Die Grünen, die eventuell auch von Verlusten der FDP profitieren könnten, zeigen sich selbst zurückhaltend: „Welche Schlüsse wir aus dem Wahlergebnis für die Zusammensetzung des Bundesrats ziehen können, wird sich am Wahlabend zeigen“, zitiert das Nachrichtenportal Watson die Grünen-Vorsitzende Regula Rytz. 

Interessant an der Schweizer Klimaschutzdiskussion ist, daß breite Bevölkerungskreise inzwischen unter Verweis auf die hohe CO2-Emission des aus Gas und Kohle erzeugten Stroms das per Volksentscheid beschlossene Ende der Kernenergienutzung in Frage stellen und den Bau sicherer Kernkraftwerke fordern, um die Energiesicherheit in der Eidgenossenschaft zu sichern: „Windräder, wo es nicht windet, Solarpanels, wo die Sonne zu wenig scheint oder neue Starkstromleitungen quer durch Europa, um Strom zu importieren aus Ländern, welche schon für sich selbst zu wenig Strom haben, bringen wenig“, ist eine Argumentation, wie sie häufig in den Internet-Kommentaren der Schweizer Tageszeitungen zu lesen ist.

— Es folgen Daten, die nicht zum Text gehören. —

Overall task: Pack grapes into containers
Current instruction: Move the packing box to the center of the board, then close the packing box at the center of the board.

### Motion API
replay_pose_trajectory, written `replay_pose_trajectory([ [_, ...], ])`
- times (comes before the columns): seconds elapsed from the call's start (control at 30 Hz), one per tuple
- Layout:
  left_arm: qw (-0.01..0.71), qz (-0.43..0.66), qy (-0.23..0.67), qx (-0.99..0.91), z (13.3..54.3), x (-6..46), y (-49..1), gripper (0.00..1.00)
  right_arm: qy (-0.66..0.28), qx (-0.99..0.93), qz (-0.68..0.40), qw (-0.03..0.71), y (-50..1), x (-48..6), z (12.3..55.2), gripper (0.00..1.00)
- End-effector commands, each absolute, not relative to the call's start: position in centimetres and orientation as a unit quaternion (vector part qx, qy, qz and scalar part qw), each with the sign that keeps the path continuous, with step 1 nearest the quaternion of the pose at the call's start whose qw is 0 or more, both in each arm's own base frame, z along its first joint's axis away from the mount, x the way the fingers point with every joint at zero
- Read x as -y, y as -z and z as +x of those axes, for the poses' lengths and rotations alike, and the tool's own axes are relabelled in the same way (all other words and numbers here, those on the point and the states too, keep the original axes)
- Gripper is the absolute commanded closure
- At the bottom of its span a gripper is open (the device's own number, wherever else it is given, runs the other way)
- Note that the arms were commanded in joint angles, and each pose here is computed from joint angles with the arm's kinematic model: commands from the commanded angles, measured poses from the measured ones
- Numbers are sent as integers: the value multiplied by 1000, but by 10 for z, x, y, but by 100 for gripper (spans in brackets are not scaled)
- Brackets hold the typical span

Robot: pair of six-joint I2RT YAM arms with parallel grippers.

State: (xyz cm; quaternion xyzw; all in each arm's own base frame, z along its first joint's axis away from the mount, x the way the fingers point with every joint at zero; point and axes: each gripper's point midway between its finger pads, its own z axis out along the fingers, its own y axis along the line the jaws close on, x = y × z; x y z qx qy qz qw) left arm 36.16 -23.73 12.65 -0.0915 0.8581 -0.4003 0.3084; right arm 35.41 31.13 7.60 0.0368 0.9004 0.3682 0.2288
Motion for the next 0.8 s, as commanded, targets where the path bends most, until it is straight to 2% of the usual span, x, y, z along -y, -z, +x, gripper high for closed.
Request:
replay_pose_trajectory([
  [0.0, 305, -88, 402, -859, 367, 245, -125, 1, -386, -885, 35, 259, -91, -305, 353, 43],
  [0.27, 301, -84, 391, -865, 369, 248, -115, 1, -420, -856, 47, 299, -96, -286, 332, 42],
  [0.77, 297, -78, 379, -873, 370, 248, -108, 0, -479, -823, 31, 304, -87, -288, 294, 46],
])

Im Sorgen-Ranking der Eidgenossen liegen die Gesundheitskosten (70 Prozent) und die Altersrenten (62 Prozent) als drängendste Probleme aber immer noch weit vor dem Klimawandel und der Umweltzerstörung (52 Prozent). Es folgen das Verhältnis zur Europäischen  Union (46 Prozent), Migration und Zuwanderung (39 Prozent ) und Asylwesen (33 Prozent).

Beim Überthema Ökologie ist die SVP die einzige Partei, die „eine pointierte Gegenposition einnimmt“, gibt die Politologin Martina Mousson zu bedenken: „Es ist ein Thema, bei dem man sich über die Parteigrenzen hinweg einig ist. Oder zumindest Einigkeit zur Schau stellt. Denn daran will sich niemand die Finger verbrennen.“ 

Sollte der Grün- und Linksrutsch weniger ausgeprägt als erwartet ausfallen, so Michael Hermann, Chef der Politforschungsstelle Sotomo, könnte „der Klimaaktivismus schnell wieder zusammenfallen“.